> **Task directions**
From the data below, please reproduce exactly everything from the line that contains "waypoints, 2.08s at" down to the line that contains "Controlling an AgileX", with both ends included.

********

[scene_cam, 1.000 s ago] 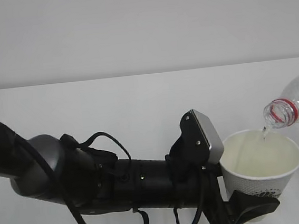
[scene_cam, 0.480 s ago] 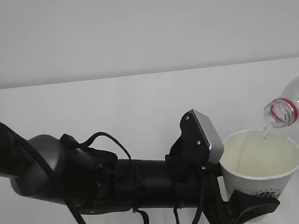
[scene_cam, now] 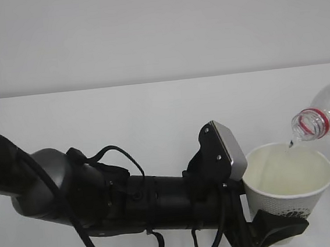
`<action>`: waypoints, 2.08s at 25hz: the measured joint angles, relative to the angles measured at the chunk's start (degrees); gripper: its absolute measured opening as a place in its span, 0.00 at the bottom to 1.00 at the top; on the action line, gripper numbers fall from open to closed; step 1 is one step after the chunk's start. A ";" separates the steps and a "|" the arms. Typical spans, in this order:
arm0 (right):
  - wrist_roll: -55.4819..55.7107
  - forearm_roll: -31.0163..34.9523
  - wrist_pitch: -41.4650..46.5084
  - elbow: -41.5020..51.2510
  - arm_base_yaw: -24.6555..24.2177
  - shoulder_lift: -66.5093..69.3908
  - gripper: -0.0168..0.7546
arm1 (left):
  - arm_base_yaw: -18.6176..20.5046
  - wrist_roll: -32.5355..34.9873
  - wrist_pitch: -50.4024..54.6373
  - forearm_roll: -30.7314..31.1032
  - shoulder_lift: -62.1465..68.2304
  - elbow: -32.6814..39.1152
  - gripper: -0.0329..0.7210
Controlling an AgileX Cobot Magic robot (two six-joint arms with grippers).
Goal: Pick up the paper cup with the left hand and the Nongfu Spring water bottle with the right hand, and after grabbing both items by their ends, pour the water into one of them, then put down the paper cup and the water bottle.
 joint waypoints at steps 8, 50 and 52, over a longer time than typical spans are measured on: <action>0.00 0.18 0.00 0.00 0.00 0.00 0.62 | 0.00 0.00 0.00 0.00 0.00 0.00 0.74; -1.35 0.18 0.00 0.00 0.00 0.00 0.62 | 0.00 0.00 0.00 0.00 0.09 0.00 0.72; -1.35 0.23 0.00 0.00 0.00 0.00 0.62 | 0.00 0.00 0.00 0.00 0.09 0.00 0.71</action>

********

> **Task output**
`<action>`: waypoints, 2.08s at 25hz: the measured joint angles, relative to the angles measured at the chunk's start (degrees); gripper: its absolute measured opening as a place in its span, 0.00 at the bottom to 1.00 at the top; on the action line, gripper numbers fall from open to closed; step 1 is one step after the chunk's start. A ";" separates the steps and a "|" the arms. Typical spans, in this order:
arm0 (right):
  - wrist_roll: -55.4819..55.7107
  - forearm_roll: -31.0163..34.9523
  - wrist_pitch: -41.4650..46.5084
  - elbow: -41.5020..51.2510
  - arm_base_yaw: -24.6555..24.2177
  - shoulder_lift: -66.5093..69.3908
  - gripper: -0.0168..0.7546
arm1 (left):
  - arm_base_yaw: -18.6176..20.5046
  - wrist_roll: -32.5355..34.9873
  - wrist_pitch: -50.4024..54.6373
  - forearm_roll: -30.7314..31.1032
  - shoulder_lift: -62.1465..68.2304
  - elbow: -32.6814..39.1152
  - gripper: -0.0329..0.7210
Controlling an AgileX Cobot Magic robot (two six-joint arms with grippers).

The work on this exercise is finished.